Diese Mission sol kein Begleitungskommando für OSZE-Beobachter sein, sondern in der Lage sein, die illegalen bewaffneten Formationen zu entwaffnen, die Einwohner der temporär besetzten Gebiete zu schützen und die Sicherheitsstandarten zu erhöhen, um den politischen Prozess zu starten.
Diese Initiative ist dem mangelnden Fortschritt in den Friedensverhandlungen und Möglichkeiten der Kontrolle von Handlungen Russlands in den besetzten Gebieten im Osten der Ukraine mit Blick auf Erfüllung des Abkommens von Minsk geschuldet.

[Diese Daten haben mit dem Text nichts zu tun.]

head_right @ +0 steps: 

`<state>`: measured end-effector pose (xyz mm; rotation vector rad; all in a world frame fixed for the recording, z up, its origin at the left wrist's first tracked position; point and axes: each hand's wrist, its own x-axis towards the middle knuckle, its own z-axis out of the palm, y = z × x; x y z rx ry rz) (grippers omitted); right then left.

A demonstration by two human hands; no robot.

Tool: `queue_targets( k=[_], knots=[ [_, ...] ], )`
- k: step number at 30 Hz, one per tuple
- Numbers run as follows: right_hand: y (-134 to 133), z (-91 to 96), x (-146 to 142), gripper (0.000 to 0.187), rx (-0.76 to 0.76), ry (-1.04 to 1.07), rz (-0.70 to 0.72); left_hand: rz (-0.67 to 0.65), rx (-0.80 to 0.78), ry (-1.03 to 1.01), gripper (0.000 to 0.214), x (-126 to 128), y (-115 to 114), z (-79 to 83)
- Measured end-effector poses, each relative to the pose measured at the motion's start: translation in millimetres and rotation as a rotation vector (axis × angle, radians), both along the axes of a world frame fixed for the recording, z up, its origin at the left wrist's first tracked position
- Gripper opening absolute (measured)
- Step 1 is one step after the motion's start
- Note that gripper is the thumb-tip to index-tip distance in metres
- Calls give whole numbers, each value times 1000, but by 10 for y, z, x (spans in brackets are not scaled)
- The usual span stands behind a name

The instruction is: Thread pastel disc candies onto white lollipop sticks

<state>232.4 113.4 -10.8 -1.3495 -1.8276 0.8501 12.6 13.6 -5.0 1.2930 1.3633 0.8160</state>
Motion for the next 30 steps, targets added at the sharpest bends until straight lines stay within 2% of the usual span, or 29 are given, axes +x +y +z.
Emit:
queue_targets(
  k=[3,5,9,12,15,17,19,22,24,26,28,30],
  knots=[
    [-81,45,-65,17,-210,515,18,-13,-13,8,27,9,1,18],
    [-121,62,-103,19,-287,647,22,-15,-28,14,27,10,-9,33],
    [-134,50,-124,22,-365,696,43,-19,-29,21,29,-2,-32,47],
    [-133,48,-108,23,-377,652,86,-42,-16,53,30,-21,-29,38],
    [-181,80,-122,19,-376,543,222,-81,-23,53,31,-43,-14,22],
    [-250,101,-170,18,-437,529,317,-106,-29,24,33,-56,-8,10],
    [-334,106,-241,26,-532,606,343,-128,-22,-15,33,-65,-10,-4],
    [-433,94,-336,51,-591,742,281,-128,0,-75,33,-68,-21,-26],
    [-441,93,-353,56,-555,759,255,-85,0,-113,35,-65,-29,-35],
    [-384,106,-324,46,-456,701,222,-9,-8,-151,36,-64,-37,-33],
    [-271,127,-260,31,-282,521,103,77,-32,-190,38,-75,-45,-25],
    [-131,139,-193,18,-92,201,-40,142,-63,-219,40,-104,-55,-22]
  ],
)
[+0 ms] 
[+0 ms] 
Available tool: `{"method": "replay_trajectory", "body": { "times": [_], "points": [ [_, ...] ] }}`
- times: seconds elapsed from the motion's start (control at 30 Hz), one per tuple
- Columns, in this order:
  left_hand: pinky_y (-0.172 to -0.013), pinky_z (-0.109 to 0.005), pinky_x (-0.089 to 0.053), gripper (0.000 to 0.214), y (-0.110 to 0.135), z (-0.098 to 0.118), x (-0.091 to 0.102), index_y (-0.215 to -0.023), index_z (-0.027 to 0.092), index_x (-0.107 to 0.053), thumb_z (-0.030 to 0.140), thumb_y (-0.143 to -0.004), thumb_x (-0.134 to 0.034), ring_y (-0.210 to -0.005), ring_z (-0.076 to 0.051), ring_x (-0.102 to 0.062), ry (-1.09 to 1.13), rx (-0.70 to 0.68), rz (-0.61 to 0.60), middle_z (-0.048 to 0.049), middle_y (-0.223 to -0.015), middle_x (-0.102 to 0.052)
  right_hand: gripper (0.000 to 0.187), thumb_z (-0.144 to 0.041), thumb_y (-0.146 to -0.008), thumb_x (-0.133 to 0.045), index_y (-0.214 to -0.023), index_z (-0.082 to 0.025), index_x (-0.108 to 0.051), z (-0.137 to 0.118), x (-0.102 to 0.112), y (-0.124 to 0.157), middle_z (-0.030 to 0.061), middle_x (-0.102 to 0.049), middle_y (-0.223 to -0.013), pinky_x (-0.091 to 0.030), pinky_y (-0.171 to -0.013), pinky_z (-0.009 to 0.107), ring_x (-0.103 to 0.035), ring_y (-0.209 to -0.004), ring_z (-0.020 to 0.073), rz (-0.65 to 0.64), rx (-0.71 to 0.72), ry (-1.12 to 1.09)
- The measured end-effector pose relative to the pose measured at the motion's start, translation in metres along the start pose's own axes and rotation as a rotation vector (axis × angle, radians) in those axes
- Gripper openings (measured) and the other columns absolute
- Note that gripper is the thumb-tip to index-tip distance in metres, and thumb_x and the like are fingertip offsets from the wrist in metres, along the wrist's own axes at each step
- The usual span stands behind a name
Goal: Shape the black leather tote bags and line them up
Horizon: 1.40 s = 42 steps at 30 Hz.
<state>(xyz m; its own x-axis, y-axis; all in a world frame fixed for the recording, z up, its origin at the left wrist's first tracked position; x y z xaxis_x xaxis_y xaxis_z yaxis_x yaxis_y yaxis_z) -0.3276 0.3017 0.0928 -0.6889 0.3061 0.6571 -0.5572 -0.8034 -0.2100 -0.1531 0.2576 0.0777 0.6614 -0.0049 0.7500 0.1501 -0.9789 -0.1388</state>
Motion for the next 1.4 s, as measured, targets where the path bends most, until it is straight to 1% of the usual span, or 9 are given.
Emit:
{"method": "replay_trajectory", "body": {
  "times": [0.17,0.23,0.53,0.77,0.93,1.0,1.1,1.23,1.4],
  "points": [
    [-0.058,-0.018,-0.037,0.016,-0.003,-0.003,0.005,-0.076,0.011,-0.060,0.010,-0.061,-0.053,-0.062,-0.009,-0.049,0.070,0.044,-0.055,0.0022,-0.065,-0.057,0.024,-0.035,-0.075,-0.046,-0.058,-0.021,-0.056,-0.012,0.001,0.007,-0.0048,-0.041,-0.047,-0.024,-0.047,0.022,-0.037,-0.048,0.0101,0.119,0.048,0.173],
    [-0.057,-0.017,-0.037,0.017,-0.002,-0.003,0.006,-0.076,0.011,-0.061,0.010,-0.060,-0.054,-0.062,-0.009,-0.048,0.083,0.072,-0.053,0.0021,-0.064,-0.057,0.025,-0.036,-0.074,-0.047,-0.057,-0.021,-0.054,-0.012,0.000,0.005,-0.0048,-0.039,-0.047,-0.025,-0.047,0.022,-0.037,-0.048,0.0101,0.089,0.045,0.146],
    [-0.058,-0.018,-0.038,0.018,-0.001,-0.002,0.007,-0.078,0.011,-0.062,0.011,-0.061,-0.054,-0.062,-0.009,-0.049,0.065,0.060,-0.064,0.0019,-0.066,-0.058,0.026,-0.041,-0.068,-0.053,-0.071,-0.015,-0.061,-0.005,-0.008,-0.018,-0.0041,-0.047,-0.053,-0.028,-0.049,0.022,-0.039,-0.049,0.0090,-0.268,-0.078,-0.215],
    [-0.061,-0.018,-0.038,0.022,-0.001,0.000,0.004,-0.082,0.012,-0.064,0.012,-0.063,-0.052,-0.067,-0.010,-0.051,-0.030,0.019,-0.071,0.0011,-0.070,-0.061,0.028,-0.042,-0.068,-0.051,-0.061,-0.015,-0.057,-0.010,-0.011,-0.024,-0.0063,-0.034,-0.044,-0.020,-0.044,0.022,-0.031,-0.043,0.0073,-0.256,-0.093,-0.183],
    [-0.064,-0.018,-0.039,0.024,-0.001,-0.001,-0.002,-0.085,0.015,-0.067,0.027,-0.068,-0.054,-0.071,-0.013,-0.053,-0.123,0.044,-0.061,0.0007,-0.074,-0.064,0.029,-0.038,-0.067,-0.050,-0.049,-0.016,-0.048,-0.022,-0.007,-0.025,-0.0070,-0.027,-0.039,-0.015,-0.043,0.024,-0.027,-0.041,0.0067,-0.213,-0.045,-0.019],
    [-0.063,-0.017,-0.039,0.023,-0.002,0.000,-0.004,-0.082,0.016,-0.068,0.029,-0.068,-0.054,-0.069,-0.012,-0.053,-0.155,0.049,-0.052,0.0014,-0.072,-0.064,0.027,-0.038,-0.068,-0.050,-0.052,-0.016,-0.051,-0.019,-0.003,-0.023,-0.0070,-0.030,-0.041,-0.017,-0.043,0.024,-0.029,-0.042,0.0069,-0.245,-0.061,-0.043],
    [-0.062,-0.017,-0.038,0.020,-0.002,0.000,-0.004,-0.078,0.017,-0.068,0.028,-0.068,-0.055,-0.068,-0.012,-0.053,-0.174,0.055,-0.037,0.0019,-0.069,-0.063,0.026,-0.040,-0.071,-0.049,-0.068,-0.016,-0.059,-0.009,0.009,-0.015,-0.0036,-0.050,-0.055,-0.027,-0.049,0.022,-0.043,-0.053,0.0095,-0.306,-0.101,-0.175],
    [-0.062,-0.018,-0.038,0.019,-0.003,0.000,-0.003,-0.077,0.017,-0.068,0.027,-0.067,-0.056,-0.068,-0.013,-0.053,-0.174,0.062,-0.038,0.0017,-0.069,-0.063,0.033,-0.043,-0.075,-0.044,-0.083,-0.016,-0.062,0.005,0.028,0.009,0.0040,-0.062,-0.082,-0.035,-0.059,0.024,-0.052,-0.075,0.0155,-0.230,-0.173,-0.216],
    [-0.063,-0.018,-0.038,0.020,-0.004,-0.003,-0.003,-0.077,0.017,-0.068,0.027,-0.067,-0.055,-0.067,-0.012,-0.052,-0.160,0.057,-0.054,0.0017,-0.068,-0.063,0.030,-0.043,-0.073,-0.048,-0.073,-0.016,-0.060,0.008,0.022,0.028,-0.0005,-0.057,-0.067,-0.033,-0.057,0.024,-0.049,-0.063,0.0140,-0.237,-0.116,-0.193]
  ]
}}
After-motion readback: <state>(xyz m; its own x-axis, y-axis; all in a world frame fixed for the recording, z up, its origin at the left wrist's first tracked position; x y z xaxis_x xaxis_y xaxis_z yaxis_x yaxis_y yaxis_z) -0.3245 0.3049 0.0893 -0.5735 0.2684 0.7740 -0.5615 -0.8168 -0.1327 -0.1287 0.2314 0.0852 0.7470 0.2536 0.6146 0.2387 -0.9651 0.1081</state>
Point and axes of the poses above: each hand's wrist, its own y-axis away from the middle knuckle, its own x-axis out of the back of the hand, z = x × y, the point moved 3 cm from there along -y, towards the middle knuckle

Der Präsident Poroschenko bedauerte, dass Russland bis jetzt dieser Initiative keine Unterstützung zugesagt hatte.
Bei den heutigen Verhandlungen war die Lage im Osten der Ukraine sowie Fortsetzung der Sanktionen bei der Nichteinhaltung vonMinsker Abkommen standen im Mittelpunkt des Gesprächs im Bundeskanzleramt.
Die Bundeskanzlerin versicherte, dass die Partner im Normandie – Format unser Land beim Erreichen des Friedens weiter unterstützen werden, sie hat auch die Notwendigkeit der Fortsetzung des Gefangenenaustauschs und Einhaltung des Waffenstillstands hervorgehoben.
Präsident Poroschenko fand es symbolisch, dass sein Besuch kurz nach der Regierungsbildung in Deutschland erfolgte. „Ich bin Frau Bundeskanzlerin sehr dankbar, dass die Ukraine – Frage ein unverrückter BEstandteil des Koalitionsvertrages wurde“ – betonte er.